■ ASSIGNMENT:
Every line from the start of the data through the line containing "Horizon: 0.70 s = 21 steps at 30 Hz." should be retyped exactly; the pictures should not.

RECORDED INFORMATION below:

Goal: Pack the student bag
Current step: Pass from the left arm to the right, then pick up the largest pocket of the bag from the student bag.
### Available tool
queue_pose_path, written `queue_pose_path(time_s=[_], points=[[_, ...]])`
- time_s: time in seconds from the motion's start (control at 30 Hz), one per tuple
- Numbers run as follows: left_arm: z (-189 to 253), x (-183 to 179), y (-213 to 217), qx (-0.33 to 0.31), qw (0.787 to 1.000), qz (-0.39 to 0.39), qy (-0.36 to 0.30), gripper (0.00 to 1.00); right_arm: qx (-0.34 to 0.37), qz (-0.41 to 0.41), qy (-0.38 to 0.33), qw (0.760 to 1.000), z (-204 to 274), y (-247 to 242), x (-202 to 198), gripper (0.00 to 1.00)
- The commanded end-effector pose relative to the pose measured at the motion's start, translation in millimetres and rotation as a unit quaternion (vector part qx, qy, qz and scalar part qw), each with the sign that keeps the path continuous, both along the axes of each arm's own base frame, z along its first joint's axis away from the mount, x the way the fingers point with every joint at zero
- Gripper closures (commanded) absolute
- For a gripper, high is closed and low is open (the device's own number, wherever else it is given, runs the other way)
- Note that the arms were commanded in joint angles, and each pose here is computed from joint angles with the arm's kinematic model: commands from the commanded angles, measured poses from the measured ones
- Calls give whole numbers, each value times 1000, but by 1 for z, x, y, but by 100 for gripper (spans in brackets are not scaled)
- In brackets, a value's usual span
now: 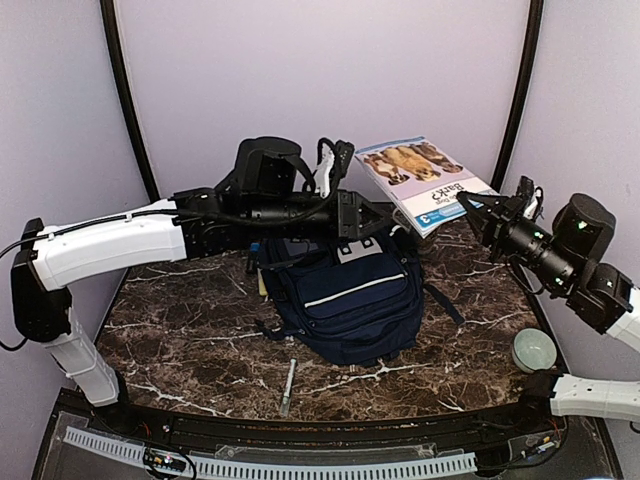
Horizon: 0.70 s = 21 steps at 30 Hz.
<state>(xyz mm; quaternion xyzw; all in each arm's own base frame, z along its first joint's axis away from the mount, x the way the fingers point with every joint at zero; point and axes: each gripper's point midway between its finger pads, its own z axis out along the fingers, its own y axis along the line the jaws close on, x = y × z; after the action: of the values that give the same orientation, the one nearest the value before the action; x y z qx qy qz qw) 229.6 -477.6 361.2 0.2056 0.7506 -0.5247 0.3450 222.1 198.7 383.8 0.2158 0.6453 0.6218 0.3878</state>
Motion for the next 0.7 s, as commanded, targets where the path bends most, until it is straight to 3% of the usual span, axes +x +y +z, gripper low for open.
queue_pose_path(time_s=[0.0,0.07,0.17,0.2,0.4,0.53,0.67], points=[[-17,-14,29,90,996,9,-29,62,-62,-82,-40,994,18,-34,9,100],[-22,-14,35,119,992,21,-40,46,-125,-104,-36,986,18,-43,12,100],[-29,-11,45,160,984,42,-59,13,-223,-128,-33,966,23,-57,14,100],[-32,-9,48,174,981,49,-64,8,-253,-133,-31,958,22,-61,14,100],[-50,-5,62,232,968,67,-75,3,-355,-173,-23,919,27,-93,9,100],[-64,-6,62,270,957,57,-87,8,-358,-196,-22,913,28,-111,0,100],[-85,-15,45,345,932,12,-113,12,-341,-212,-20,916,27,-125,-11,100]])
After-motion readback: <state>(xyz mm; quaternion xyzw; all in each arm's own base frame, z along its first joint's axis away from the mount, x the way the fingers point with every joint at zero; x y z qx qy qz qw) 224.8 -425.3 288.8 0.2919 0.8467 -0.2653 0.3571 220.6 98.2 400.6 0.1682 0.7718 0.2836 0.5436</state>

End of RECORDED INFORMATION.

■ TASK SOLUTION:
Goal: Pack the student bag
Current step: Pass from the left arm to the right, then pick up the largest pocket of the bag from the student bag.
### Available tool
queue_pose_path, written `queue_pose_path(time_s=[_], points=[[_, ...]])`
- time_s: time in seconds from the motion's start (control at 30 Hz), one per tuple
- Numbers run as follows: left_arm: z (-189 to 253), x (-183 to 179), y (-213 to 217), qx (-0.33 to 0.31), qw (0.787 to 1.000), qz (-0.39 to 0.39), qy (-0.36 to 0.30), gripper (0.00 to 1.00); right_arm: qx (-0.34 to 0.37), qz (-0.41 to 0.41), qy (-0.38 to 0.33), qw (0.760 to 1.000), z (-204 to 274), y (-247 to 242), x (-202 to 198), gripper (0.00 to 1.00)
- The commanded end-effector pose relative to the pose measured at the motion's start, translation in millimetres and rotation as a unit quaternion (vector part qx, qy, qz and scalar part qw), each with the sign that keeps the path continuous, both along the axes of each arm's own base frame, z along its first joint's axis away from the mount, x the way the fingers point with every joint at zero
- Gripper closures (commanded) absolute
- For a gripper, high is closed and low is open (the device's own number, wherever else it is given, runs the other way)
- Note that the arms were commanded in joint angles, and each pose here is computed from joint angles with the arm's kinematic model: commands from the commanded angles, measured poses from the measured ones
- Calls give whole numbers, each value times 1000, but by 1 for z, x, y, but by 100 for gripper (spans in brackets are not scaled)
- In brackets, a value's usual span
now: 
Horizon: 0.70 s = 21 steps at 30 Hz.

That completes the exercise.